■ **Task to carry out**: Without changing a character, return the entries, but not the images they hold.

■ **Records from a data collection**:

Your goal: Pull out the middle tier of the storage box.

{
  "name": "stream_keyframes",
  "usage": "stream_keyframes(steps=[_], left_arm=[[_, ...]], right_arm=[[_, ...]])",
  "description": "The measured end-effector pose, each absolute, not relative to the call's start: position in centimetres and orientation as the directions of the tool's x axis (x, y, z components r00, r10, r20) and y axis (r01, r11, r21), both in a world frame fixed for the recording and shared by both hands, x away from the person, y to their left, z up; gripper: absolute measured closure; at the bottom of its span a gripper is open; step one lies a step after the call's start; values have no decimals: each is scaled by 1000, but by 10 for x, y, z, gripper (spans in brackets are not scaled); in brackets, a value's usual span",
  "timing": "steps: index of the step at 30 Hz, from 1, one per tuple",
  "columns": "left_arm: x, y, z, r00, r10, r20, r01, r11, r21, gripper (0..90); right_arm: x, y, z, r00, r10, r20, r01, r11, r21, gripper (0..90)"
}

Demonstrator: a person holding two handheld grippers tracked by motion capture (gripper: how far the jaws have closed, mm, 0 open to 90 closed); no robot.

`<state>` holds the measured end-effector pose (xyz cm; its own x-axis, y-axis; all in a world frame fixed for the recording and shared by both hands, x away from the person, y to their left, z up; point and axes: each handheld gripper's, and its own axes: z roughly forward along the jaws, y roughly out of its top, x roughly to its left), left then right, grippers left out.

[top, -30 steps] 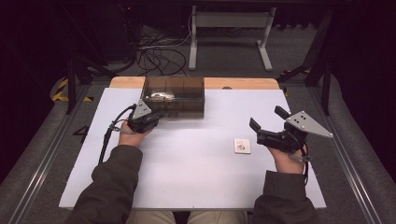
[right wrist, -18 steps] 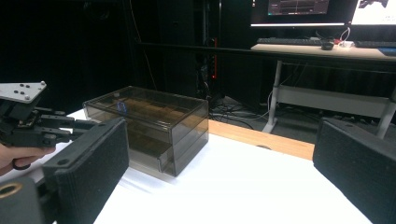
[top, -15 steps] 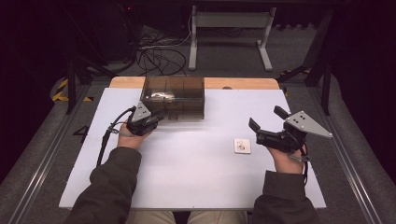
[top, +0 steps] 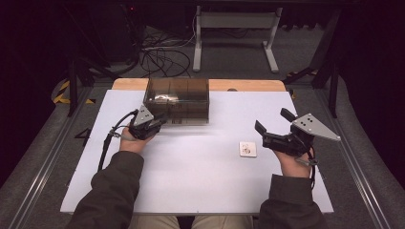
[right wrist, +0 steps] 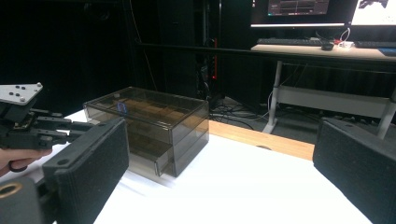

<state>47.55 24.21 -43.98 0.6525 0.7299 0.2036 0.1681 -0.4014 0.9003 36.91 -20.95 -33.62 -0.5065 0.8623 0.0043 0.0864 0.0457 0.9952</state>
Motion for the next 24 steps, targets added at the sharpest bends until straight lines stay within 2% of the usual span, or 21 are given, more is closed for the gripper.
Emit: stream_keyframes(steps=[24], left_arm=[[471, 245, -442, 648, 732, 211, 163, -404, 900, 710]], right_arm=[[369, -207, -336, -513, 858, 1, 87, 50, 995, 44]])
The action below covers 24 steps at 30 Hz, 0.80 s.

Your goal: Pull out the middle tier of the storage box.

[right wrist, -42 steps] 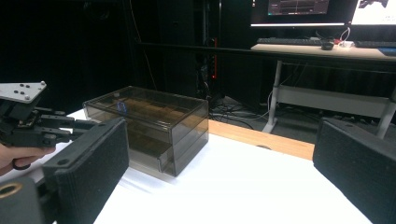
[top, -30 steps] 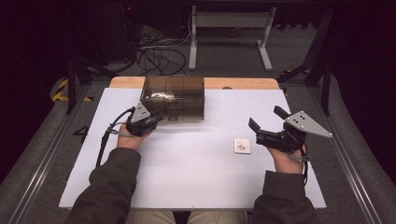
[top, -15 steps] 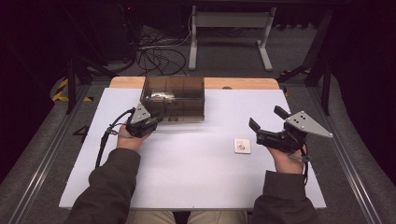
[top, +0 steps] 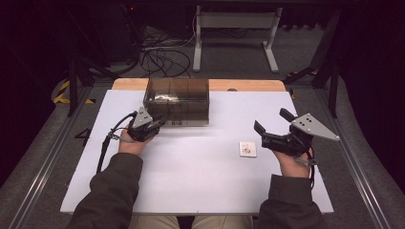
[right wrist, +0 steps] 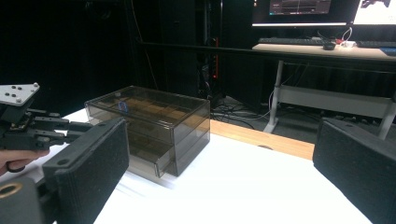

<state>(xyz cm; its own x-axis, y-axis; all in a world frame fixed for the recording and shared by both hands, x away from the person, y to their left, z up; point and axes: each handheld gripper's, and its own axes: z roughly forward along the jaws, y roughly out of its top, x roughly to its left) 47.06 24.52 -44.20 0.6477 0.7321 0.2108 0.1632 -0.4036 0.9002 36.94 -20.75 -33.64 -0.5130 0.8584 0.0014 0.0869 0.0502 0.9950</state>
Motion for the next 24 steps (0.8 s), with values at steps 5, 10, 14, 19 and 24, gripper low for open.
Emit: stream_keyframes(steps=[5, 10, 14, 19, 24], left_arm=[[470, 246, -442, 643, 736, 210, 163, -400, 902, 700], [468, 248, -440, 628, 760, 168, 171, -345, 923, 662], [466, 251, -436, 617, 775, 137, 170, -301, 938, 626], [457, 252, -426, 613, 785, 86, 168, -236, 957, 541], [446, 253, -413, 596, 800, 69, 162, -204, 965, 474]], right_arm=[[369, -207, -336, -513, 859, 0, 90, 53, 995, 45], [370, -207, -337, -511, 860, 2, 93, 53, 994, 44], [370, -206, -337, -511, 860, -1, 94, 57, 994, 44], [370, -203, -338, -499, 866, 2, 102, 57, 993, 44], [370, -201, -339, -479, 878, 2, 115, 60, 992, 44]])
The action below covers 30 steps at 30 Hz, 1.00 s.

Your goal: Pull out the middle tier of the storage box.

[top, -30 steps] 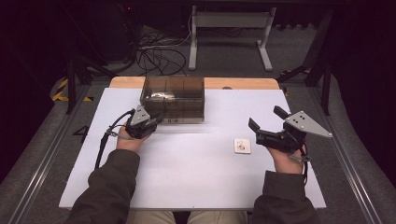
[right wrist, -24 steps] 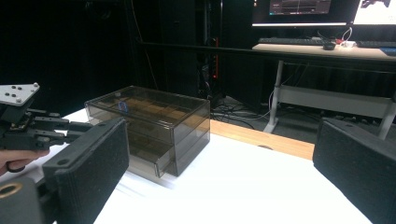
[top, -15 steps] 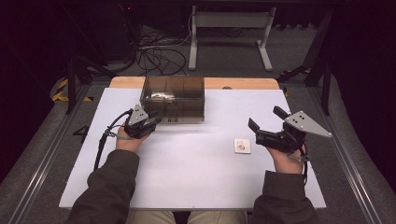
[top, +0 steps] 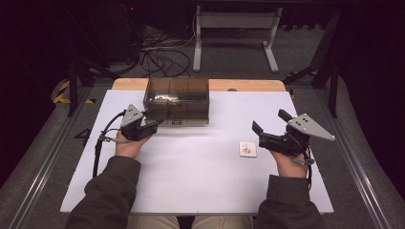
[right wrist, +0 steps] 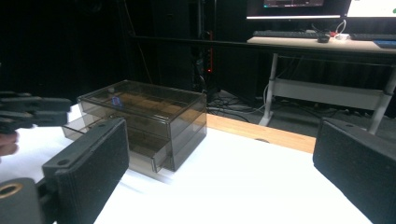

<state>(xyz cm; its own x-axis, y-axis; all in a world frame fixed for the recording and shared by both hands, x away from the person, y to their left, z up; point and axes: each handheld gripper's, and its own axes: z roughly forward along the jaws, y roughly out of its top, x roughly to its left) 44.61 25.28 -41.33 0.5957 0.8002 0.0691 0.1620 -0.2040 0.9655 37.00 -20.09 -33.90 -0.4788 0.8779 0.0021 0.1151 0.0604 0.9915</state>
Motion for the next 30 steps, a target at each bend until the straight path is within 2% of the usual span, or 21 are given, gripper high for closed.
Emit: stream_keyframes(steps=[8, 13, 18, 19, 30], left_arm=[[425, 259, -396, 573, 819, 28, 189, -165, 968, 320], [411, 263, -385, 585, 811, 27, 167, -153, 974, 266], [400, 266, -376, 577, 814, 67, 146, -184, 972, 204], [397, 266, -374, 570, 817, 85, 139, -197, 970, 196], [369, 288, -353, 557, 828, 57, 101, -136, 986, 145]], right_arm=[[372, -197, -341, -471, 882, 8, 121, 55, 991, 43], [377, -193, -345, -455, 890, 2, 134, 67, 989, 34], [380, -189, -350, -435, 901, -5, 157, 81, 984, 31], [380, -188, -350, -431, 902, -2, 161, 79, 984, 31], [378, -178, -360, -387, 922, -5, 170, 76, 983, 40]])
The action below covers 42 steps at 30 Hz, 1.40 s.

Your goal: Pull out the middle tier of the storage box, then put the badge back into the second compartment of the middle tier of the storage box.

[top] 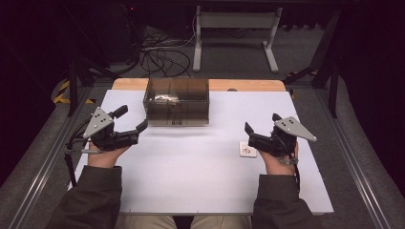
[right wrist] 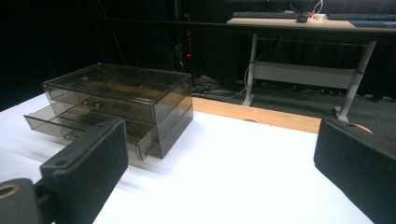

■ **Output of the task**:
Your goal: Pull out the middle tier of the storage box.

{
  "name": "stream_keyframes",
  "usage": "stream_keyframes(steps=[_], left_arm=[[_, ...]], right_arm=[[_, ...]])",
  "description": "The measured end-effector pose, each absolute, not relative to the call's start: position in centimetres and orientation as the directions of the tool's x axis (x, y, z components r00, r10, r20) and y axis (r01, r11, r21), both in a world frame fixed for the recording and shared by both hands, x away from the person, y to their left, z up; gripper: absolute measured closure; at the bottom of its span a gripper is open; step one lies a step after the call's start; values have no decimals: each is scaled by 1000, but by 10 for x, y, z, gripper (spans in brackets are not scaled); in brackets, a value's usual span",
  "timing": "steps: index of the step at 30 Hz, from 1, one per tuple",
  "columns": "left_arm: x, y, z, r00, r10, r20, r01, r11, r21, gripper (0..90); right_arm: x, y, z, r00, r10, r20, r01, r11, r21, gripper (0..90)"
}

Demonstrator: a person holding two handheld grippers tracked by motion capture (gripper: how far the jaws have closed, mm, 0 open to 90 closed); no robot.

`<state>` holds the measured end-effector pose (xyz cm; its own x-axis, y-axis; all in a world frame fixed for the recording and shared by both hands, x away from the person, y to their left, z up; point and axes: each handheld gripper's, and its own axes: z roughly forward along the jaws, y roughly out of its top, x roughly to its left), left then right, grippers left out.

[top, -30 steps] 
[right wrist, -18 steps] 
[top, -15 steps] 
[top, +0 steps] 
[right wrist, +0 steps] 

<state>47.55 24.21 -43.98 0.6525 0.7299 0.2036 0.1681 -0.4014 0.9003 36.91 -20.95 -33.62 -0.5065 0.8623 0.0043 0.0864 0.0457 0.9952</state>
Motion for the next 24 steps, targets added at the sharpest bends until straight lines stay within 2% of the usual span, or 21 are given, more is closed for the gripper.
Emit: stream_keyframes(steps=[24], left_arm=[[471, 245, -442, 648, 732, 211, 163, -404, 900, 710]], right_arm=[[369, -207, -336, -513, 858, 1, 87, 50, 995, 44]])
The action below covers 24 steps at 30 Hz, 0.80 s.

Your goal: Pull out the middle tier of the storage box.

[right wrist, -42 steps] 
[top, -30 steps] 
[top, -15 steps] 
[top, +0 steps] 
[right wrist, +0 steps] 

<state>(xyz cm; its own x-axis, y-axis; all in a world frame fixed for the recording and shared by both hands, x away from the person, y to their left, z up; point and axes: each handheld gripper's, and its own axes: z roughly forward along the jaws, y roughly out of its top, x roughly to its left) 47.06 24.52 -44.20 0.6477 0.7321 0.2108 0.1632 -0.4036 0.9002 36.94 -20.75 -33.64 -0.5130 0.8584 0.0014 0.0869 0.0502 0.9950</state>
Motion for the next 24 steps (0.8 s), with values at steps 5, 10, 14, 19 and 24, gripper low for open.
Emit: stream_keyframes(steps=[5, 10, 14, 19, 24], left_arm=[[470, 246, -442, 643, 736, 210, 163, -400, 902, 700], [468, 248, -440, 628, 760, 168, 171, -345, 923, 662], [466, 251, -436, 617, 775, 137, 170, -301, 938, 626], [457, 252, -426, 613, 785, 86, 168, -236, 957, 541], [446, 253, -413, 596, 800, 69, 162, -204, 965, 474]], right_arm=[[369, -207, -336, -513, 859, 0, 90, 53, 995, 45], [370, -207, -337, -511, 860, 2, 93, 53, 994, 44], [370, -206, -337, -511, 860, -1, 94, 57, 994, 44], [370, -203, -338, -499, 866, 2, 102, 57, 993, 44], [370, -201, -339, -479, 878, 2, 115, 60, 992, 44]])
The action below covers 30 steps at 30 Hz, 1.00 s.

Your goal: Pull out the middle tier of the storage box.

[top, -30 steps] 
[right wrist, -24 steps] 
[top, -15 steps] 
[top, +0 steps] 
[right wrist, +0 steps] 

<state>(xyz cm; its own x-axis, y-axis; all in a world frame fixed for the recording and shared by both hands, x away from the person, y to their left, z up; point and axes: each handheld gripper's, and its own axes: z roughly forward along the jaws, y roughly out of its top, x roughly to its left) 44.61 25.28 -41.33 0.5957 0.8002 0.0691 0.1620 -0.2040 0.9655 37.00 -20.09 -33.90 -0.4788 0.8779 0.0021 0.1151 0.0604 0.9915</state>
Motion for the next 30 steps, a target at each bend until the straight path is within 2% of the usual span, or 21 are given, gripper high for closed.
Emit: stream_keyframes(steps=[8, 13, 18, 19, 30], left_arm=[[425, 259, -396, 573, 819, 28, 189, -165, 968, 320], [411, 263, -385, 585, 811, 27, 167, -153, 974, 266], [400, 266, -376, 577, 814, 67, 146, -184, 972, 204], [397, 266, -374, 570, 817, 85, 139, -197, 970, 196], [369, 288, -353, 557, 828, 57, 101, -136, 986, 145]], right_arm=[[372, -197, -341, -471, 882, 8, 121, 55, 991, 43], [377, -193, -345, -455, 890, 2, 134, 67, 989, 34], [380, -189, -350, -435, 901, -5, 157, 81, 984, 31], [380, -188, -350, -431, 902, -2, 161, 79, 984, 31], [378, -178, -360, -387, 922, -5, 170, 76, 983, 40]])
The action below covers 42 steps at 30 Hz, 1.40 s.

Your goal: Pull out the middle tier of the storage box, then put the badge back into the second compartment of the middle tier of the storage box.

[top] 
[right wrist] 

Nothing further is needed to complete the exercise.